To say that I am staying pure until marriage is a very uncommon thing, at least in my opinion. Sure, I have friends who are in the same boat as I am. But, even at a Christian college, sex is everywhere and most people are partaking in it. However, I decided to not.

Growing up, my parents never told me to stay pure until marriage directly. I went to church and heard about it in sermons. I knew that by keeping myself pure until marriage, I would enjoy it more knowing that I waited for my future husband. I understand that some people may not agree with me on this topic, but here's why I am saving myself.

1. I want to know that the man loves me.

For me, I want to have sex with someone that I love. Now, you may defend this with the fact that your boyfriend loves you. That's great. But, dating isn't always a sure thing. Boys (and girls) can say that they love you, just to get in your pants. And, they will. It happens all the time. And, because you are blinded by love, you will end up giving in and doing it. But, see, I don't want to be blinded by love. I want to know that the person I am with, is with me forever. By making the biggest commitment aka marriage, that is a clear sign that they love me and want me forever. This is a good example of actions show more than words do. They can say they love me, but when they showcase that love, that's when I know it is real.

2. I want to give all of me to one person.

I heard this great example my senior year that discusses this exact thing. For someone like Hugh Hefner, who was with HUNDREDS of women, when he got older, he said he didn't feel anything anymore when it came to sex. He was numbed by the whole experience. It wasn't pleasurable or for love. By having sex with countless women, he had given a little part of himself to each of them, until he had nothing left. Therefore, by saving myself for one person, they would be getting all of me. As a whole. 100%. This is special because no one else has that except for my future husband.

3. The idea of getting pregnant scares me because of the lack of security.

For the past three generations in my family, they have all had children young. 15, to 17, to 20 years old. Blinded by love. Manipulated by their hormones. They had sex and got pregnant. To see not only 1 woman, but 3 women in my life go through that, I know how difficult it is. You're a kid yourself. Personally, I do want children. However, I have so many dreams and goals for myself. I want to graduate from college. Get a good career. Travel. Fall in love. A lot of that can be halted by a child. I don't know if I would get to achieve everything I want to, especially if I would have to raise the child alone (which usually happens). So, by waiting for marriage, I am using the biggest form of birth control.

4. There's no comparing, if you have only been with one person.

Now, this is different for every relationship.

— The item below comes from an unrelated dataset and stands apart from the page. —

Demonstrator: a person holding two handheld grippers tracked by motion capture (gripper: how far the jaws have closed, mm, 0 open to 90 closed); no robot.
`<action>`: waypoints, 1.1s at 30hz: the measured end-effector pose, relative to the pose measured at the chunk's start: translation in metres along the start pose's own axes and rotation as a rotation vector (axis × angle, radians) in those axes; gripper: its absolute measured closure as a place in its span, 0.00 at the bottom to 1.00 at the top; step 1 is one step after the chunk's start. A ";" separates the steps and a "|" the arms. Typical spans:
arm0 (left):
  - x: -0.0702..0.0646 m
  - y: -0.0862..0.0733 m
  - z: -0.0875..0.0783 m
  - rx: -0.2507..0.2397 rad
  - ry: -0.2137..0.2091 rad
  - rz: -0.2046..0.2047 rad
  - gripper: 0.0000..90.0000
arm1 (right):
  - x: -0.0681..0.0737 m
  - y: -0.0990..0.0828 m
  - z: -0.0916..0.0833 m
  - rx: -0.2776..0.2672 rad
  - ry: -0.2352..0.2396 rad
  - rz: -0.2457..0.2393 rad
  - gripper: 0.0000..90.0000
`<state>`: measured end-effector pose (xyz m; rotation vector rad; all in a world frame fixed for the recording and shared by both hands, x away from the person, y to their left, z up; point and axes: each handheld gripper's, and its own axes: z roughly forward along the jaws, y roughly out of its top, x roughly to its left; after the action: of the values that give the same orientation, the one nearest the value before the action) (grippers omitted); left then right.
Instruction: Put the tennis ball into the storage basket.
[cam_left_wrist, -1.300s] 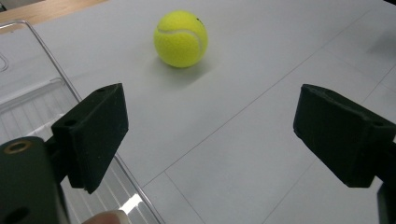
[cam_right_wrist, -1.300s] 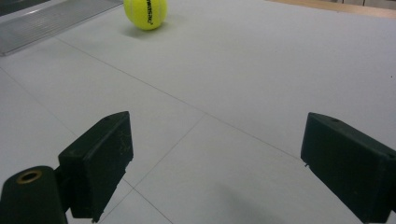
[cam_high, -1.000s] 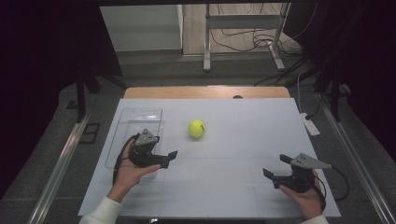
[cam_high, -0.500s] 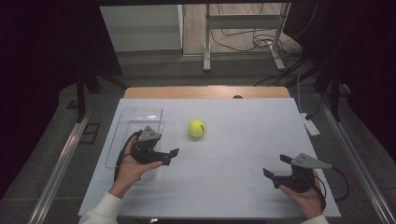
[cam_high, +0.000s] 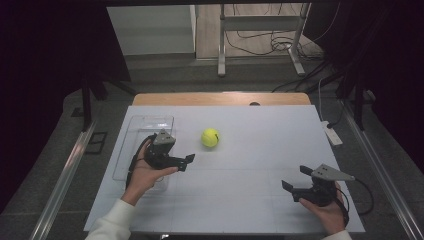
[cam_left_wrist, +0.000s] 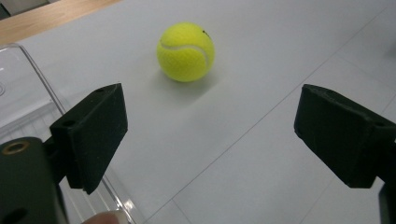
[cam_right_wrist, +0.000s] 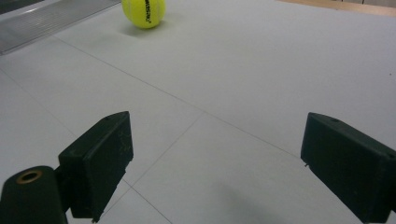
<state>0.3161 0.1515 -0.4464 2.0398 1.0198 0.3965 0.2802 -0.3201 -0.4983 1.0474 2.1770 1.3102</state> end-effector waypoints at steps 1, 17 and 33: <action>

However, everyone feels insecure or uncomfortable when it comes to dating and relationships. Knowing that someone has had sex prior, you wonder if you are shaping up or doing better than the previous. By only having sex with one person, it relieves the stress of comparison.

5. It brings me closer to God.

One important lesson I have learned from friends, college, and personal experience, is that relationships (when it isn't built on God), you tend to stray away from Him. Therefore, by making my relationship with God stronger, I fall in love with Him first. Then, I am capable of loving a boy and committing to something like marriage and sex.

So, no, my parents never convinced me to stay pure until marriage. It was my own decision. I have reasoning for staying pure and it's my choice. So, please stop shaming virginity in the 21st century, because I'm not shaming you if you aren't one.